Dataset items
○ ○ ○ ○ ○ ○ ○

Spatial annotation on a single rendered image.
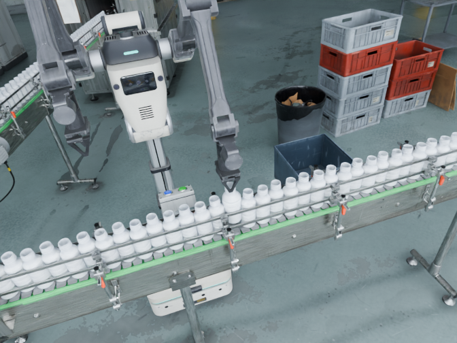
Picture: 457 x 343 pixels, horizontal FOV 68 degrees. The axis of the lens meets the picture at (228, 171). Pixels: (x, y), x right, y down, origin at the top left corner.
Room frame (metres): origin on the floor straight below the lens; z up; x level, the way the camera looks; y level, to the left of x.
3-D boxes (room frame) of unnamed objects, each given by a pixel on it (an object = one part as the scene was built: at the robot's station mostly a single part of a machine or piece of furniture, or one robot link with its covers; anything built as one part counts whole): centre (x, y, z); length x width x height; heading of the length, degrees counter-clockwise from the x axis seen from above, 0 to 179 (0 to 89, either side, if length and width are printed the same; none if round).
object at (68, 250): (0.77, 0.56, 1.08); 0.06 x 0.06 x 0.17
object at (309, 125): (2.75, -0.71, 0.32); 0.45 x 0.45 x 0.64
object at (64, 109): (0.92, 0.45, 1.60); 0.12 x 0.09 x 0.12; 15
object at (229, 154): (0.89, -0.01, 1.40); 0.12 x 0.09 x 0.12; 14
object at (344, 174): (1.03, -0.46, 1.08); 0.06 x 0.06 x 0.17
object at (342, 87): (3.27, -1.38, 0.55); 0.61 x 0.41 x 0.22; 111
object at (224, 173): (0.93, 0.00, 1.31); 0.10 x 0.07 x 0.07; 14
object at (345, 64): (3.27, -1.38, 0.78); 0.61 x 0.41 x 0.22; 111
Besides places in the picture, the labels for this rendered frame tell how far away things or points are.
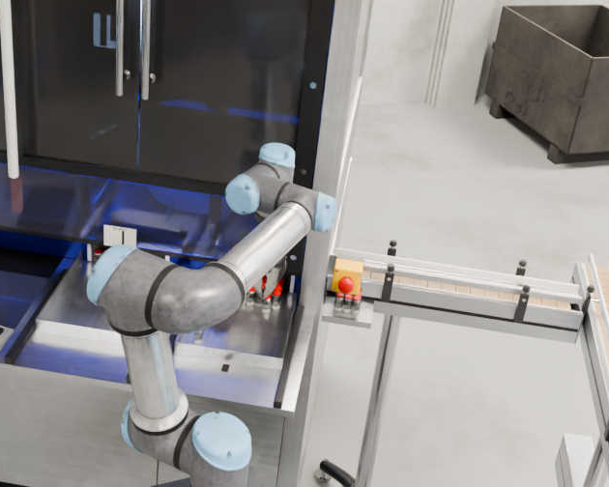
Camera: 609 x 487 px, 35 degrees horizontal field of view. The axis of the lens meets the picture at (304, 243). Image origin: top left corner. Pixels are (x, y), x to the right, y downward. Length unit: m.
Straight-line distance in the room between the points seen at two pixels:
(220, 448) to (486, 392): 2.09
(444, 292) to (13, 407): 1.29
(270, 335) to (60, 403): 0.75
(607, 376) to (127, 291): 1.27
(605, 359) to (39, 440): 1.62
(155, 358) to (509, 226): 3.48
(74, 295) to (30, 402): 0.50
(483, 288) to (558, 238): 2.48
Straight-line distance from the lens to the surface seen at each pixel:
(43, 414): 2.96
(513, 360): 4.08
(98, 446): 2.98
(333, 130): 2.29
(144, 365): 1.81
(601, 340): 2.59
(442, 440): 3.60
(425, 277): 2.61
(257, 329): 2.45
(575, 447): 2.84
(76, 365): 2.32
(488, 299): 2.63
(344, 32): 2.21
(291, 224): 1.83
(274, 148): 2.04
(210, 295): 1.63
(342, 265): 2.47
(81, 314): 2.49
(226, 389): 2.26
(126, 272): 1.66
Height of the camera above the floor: 2.29
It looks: 30 degrees down
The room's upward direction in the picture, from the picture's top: 7 degrees clockwise
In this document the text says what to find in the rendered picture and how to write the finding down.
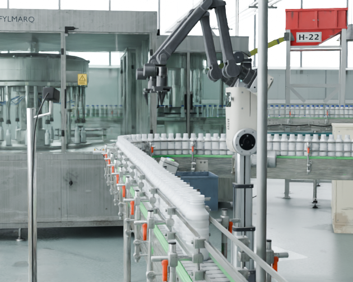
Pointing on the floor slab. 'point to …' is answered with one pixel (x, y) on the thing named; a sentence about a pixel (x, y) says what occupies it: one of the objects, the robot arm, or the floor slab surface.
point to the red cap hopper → (298, 22)
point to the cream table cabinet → (348, 191)
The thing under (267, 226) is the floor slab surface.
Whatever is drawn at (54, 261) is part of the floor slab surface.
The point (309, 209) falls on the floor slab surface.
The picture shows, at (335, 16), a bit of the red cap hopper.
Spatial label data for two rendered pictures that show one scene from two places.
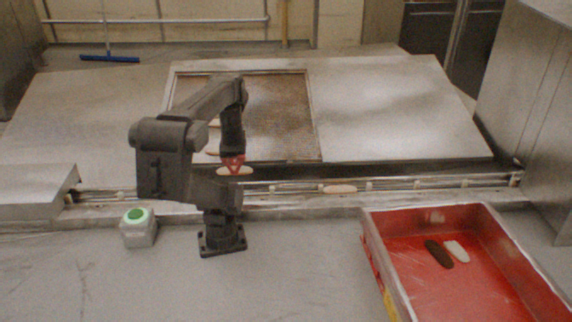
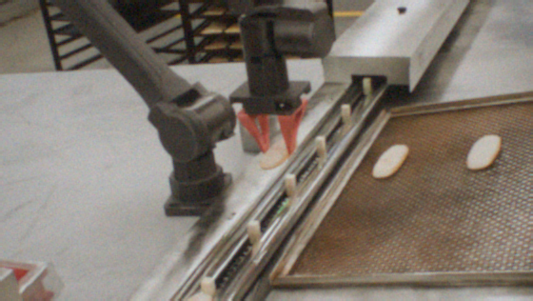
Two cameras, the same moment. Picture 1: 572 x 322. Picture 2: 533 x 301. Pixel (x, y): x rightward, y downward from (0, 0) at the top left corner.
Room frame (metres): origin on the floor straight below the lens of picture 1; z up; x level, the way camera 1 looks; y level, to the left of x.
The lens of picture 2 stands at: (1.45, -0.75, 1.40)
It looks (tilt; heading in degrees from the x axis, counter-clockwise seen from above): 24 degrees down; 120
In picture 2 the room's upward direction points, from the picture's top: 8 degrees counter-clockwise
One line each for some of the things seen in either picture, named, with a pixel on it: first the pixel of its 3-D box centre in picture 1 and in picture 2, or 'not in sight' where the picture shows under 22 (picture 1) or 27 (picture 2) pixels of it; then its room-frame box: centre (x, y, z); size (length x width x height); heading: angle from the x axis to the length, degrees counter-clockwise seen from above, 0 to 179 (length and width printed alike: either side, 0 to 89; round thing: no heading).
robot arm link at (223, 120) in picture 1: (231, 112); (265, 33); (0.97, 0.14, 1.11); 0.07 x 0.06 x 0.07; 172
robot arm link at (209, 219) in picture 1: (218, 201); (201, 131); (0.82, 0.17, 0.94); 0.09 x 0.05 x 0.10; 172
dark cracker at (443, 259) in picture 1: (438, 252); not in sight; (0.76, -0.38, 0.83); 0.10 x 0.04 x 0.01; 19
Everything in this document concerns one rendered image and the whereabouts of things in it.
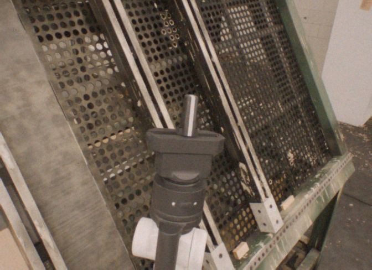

○ ○ ○ ○ ○ ○ ○

Task details
A clean copy is needed of the lines above from the one with "The picture shows, at" up to and including the one with "Two cameras, the". Please set it down exactly, with no pictures.

Completed task
The picture shows, at (335, 16), a bit of the red cap hopper.
Spatial label data for two rendered pictures that show one scene from two places.
Two cameras, the same moment. Picture 1: 572 x 322. Picture 2: 533 x 301. Pixel (x, y): x rightward, y downward from (0, 0) at the top left corner.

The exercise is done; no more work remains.